What you give back should match the listing word for word.
··········
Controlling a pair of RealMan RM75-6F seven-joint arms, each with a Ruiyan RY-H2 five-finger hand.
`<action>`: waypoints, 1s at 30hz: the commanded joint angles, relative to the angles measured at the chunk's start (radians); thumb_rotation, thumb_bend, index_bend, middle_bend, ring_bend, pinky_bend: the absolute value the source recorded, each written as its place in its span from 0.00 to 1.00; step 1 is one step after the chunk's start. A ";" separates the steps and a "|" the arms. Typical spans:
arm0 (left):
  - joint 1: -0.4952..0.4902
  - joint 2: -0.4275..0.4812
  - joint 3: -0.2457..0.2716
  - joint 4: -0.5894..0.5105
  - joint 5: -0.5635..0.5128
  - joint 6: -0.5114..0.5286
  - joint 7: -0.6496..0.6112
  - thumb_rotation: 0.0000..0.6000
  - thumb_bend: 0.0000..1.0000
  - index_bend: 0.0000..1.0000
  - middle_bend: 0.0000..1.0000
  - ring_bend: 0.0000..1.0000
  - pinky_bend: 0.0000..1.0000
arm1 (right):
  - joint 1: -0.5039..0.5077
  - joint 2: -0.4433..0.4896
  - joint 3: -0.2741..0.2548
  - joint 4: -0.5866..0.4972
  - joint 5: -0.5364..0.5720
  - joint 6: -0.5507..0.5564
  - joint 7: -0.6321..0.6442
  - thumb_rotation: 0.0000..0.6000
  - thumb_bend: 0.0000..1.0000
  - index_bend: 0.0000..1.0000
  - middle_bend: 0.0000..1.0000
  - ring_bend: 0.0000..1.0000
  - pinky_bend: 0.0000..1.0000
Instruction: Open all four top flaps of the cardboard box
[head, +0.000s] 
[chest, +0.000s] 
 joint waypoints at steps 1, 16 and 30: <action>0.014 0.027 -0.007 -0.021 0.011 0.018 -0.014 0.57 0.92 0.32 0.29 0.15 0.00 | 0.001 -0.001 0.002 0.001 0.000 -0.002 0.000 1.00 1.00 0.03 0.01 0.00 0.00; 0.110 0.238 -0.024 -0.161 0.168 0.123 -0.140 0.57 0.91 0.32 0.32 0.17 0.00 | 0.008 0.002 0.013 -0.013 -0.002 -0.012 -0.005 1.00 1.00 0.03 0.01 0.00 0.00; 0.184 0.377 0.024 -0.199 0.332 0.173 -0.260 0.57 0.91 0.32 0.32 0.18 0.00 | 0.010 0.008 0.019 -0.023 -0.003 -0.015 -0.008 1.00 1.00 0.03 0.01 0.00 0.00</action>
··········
### WRITTEN ANSWER
Controlling a pair of RealMan RM75-6F seven-joint arms, each with a Ruiyan RY-H2 five-finger hand.
`<action>`: waypoints, 1s at 30hz: the commanded joint angles, relative to the angles measured at the chunk's start (radians); thumb_rotation, thumb_bend, index_bend, middle_bend, ring_bend, pinky_bend: the absolute value the source recorded, each written as its place in its span from 0.00 to 1.00; step 1 is one step after the chunk's start. A ";" separates the steps and a "|" the arms. Typical spans:
arm0 (left):
  - joint 1: -0.4952..0.4902
  - joint 2: -0.4275..0.4812
  - joint 3: -0.2457..0.2716
  - joint 4: -0.5894..0.5105
  - joint 5: -0.5635..0.5128
  - joint 6: -0.5114..0.5286
  - joint 7: -0.6496..0.6112
  - thumb_rotation: 0.0000..0.6000
  - thumb_bend: 0.0000..1.0000
  - index_bend: 0.0000..1.0000
  - middle_bend: 0.0000..1.0000
  - ring_bend: 0.0000..1.0000
  - pinky_bend: 0.0000..1.0000
arm1 (right):
  - joint 1: -0.5039..0.5077
  - joint 2: -0.4433..0.4896
  - joint 3: -0.2741..0.2548
  - joint 4: -0.5866..0.4972
  - joint 5: -0.5364..0.5720
  - joint 6: -0.5507..0.5564
  - joint 7: -0.6321..0.6442
  - thumb_rotation: 0.0000..0.6000
  - thumb_bend: 0.0000..1.0000
  - index_bend: 0.0000..1.0000
  - middle_bend: 0.0000..1.0000
  - ring_bend: 0.0000..1.0000
  - pinky_bend: 0.0000..1.0000
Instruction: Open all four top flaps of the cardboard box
[head, +0.000s] 
[chest, +0.000s] 
 joint waypoints at steps 1, 16 and 30: <action>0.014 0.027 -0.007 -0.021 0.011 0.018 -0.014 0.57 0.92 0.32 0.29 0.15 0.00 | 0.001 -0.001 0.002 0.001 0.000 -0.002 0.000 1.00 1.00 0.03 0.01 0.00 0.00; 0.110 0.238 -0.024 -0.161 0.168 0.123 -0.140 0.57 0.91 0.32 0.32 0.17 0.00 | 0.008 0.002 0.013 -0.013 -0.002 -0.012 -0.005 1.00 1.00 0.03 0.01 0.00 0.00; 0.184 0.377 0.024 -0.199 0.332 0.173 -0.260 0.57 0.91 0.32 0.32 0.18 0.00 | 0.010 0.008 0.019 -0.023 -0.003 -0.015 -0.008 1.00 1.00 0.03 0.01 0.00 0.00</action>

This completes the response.